The data ::
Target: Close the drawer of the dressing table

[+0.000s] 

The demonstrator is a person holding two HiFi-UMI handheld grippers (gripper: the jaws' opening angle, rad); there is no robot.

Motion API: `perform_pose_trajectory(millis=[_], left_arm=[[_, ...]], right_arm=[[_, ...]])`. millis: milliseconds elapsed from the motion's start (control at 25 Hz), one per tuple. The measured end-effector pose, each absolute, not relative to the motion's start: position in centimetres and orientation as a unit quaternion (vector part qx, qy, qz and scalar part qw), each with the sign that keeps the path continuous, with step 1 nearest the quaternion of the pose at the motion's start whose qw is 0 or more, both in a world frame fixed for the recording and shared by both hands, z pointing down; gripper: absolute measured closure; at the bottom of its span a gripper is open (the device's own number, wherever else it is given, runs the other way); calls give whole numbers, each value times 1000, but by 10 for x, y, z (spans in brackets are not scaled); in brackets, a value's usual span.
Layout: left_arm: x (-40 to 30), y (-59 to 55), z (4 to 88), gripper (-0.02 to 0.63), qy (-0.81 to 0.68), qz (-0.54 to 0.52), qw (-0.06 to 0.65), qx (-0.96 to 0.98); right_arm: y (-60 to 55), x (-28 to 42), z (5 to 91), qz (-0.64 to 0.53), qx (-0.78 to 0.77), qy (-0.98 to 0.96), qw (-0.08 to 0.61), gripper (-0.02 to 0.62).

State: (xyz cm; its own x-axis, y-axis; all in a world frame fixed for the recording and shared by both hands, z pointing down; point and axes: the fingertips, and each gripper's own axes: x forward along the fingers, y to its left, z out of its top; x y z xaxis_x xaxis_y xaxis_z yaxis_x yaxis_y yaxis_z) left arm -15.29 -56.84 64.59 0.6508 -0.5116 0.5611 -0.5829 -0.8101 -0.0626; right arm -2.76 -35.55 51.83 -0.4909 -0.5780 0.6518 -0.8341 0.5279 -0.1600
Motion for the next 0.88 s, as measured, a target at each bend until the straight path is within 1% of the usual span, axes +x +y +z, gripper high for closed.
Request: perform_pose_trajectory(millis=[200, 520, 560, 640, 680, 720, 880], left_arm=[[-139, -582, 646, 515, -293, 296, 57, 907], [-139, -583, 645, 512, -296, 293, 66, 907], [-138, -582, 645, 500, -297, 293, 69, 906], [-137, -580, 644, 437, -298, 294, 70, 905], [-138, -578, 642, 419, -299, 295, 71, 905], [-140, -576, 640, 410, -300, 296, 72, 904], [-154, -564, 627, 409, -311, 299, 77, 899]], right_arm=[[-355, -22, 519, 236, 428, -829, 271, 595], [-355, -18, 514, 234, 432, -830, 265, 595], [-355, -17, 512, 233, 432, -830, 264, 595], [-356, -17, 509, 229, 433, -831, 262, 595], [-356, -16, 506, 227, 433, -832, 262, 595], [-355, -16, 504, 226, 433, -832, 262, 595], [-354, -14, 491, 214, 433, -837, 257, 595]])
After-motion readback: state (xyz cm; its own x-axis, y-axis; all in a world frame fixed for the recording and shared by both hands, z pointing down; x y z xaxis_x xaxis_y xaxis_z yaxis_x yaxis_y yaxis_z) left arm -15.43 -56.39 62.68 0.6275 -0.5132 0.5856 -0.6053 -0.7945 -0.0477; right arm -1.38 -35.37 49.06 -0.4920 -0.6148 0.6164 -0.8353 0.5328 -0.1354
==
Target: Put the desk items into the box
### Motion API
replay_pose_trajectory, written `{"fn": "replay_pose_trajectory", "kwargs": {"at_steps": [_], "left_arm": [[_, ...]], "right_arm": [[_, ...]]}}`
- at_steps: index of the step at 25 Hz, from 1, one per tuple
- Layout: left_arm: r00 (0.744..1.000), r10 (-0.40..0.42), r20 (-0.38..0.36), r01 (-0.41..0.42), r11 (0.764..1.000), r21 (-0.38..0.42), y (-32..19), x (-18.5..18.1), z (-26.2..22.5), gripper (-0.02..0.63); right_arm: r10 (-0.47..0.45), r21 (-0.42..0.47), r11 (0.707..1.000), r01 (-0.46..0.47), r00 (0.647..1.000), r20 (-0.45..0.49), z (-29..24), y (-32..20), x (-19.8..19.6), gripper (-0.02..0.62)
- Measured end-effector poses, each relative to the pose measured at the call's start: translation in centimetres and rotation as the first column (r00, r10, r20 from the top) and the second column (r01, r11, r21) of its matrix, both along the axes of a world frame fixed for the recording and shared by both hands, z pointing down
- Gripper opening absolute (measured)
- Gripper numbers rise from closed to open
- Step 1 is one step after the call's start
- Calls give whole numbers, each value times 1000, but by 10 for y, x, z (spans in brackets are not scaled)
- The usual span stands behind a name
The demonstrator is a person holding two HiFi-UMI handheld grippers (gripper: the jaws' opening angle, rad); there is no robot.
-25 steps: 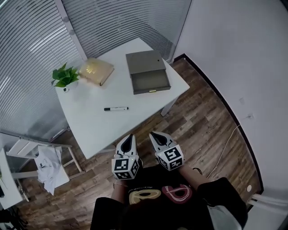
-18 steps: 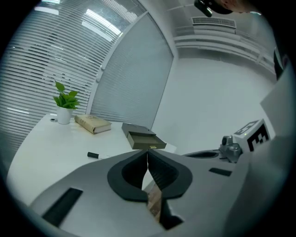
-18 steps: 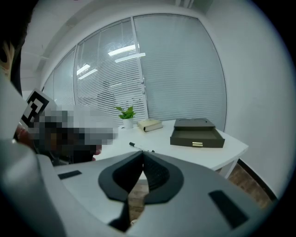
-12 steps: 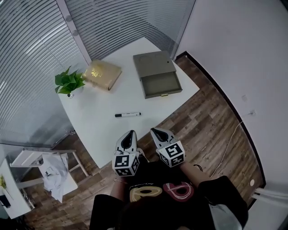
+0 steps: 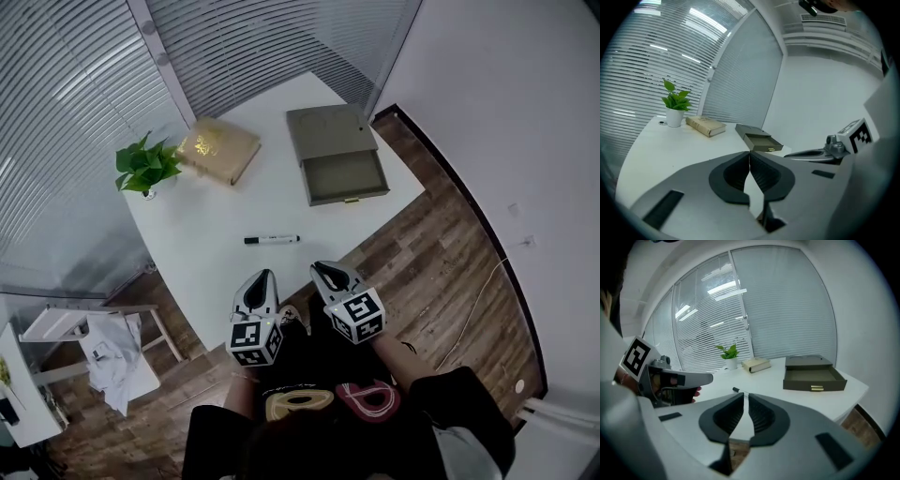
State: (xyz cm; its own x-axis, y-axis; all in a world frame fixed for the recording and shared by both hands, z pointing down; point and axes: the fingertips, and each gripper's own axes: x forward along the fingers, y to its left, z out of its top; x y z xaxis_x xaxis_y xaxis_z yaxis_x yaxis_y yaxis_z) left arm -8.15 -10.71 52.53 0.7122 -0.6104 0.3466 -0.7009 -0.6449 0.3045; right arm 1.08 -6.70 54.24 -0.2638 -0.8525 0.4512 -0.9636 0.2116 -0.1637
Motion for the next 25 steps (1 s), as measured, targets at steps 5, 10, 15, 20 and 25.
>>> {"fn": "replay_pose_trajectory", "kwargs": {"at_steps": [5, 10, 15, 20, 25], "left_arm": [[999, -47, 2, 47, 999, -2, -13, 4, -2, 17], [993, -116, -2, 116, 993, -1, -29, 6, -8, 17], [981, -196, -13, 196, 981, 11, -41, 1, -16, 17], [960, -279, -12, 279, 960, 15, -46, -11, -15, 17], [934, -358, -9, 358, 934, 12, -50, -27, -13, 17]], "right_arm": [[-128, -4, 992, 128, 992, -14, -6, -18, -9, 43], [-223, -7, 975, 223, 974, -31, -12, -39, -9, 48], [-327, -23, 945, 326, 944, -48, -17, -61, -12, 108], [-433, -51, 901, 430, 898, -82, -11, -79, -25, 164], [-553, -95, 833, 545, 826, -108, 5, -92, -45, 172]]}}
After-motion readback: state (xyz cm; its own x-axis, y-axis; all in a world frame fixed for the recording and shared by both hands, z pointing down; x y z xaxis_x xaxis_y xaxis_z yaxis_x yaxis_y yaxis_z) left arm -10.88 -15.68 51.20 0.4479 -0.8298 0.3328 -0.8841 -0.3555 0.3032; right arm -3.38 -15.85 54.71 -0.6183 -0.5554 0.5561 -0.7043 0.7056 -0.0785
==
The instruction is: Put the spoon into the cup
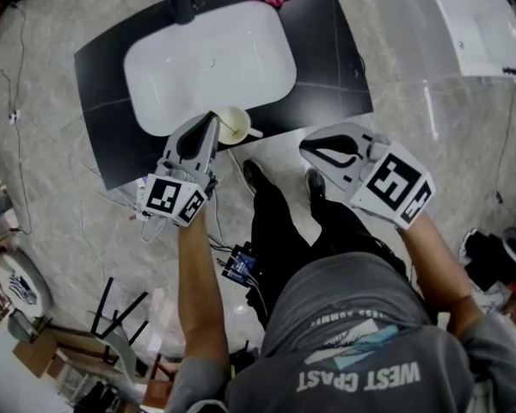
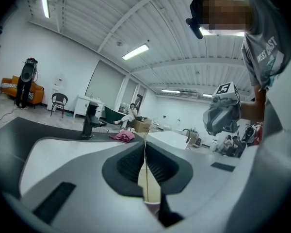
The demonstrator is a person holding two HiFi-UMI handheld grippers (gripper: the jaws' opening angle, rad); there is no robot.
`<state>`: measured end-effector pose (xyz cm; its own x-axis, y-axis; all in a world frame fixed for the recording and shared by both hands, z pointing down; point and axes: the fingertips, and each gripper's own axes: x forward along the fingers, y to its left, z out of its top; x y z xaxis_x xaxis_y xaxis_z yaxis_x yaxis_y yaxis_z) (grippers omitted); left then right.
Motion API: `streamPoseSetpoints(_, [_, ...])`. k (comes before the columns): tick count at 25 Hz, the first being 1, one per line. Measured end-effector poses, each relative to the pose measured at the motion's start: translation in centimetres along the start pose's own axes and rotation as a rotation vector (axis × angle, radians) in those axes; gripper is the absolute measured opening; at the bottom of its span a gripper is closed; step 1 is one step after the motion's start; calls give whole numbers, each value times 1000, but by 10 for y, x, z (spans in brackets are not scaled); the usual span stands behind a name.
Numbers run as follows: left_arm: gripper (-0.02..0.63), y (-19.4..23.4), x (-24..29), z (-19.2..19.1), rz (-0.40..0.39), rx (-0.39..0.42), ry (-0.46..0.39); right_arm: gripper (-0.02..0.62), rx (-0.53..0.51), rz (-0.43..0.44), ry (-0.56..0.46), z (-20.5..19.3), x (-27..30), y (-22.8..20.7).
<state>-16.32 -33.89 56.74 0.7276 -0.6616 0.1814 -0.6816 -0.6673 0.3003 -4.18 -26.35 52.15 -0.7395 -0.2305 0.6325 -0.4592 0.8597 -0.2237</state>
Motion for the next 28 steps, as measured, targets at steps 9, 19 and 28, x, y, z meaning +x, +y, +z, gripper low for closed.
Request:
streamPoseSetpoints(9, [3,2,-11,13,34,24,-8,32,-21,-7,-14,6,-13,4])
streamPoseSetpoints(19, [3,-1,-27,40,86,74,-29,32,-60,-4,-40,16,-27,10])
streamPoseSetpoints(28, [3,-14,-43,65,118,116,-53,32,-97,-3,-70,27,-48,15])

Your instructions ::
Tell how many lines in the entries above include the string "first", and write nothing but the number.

Output of the task ::
2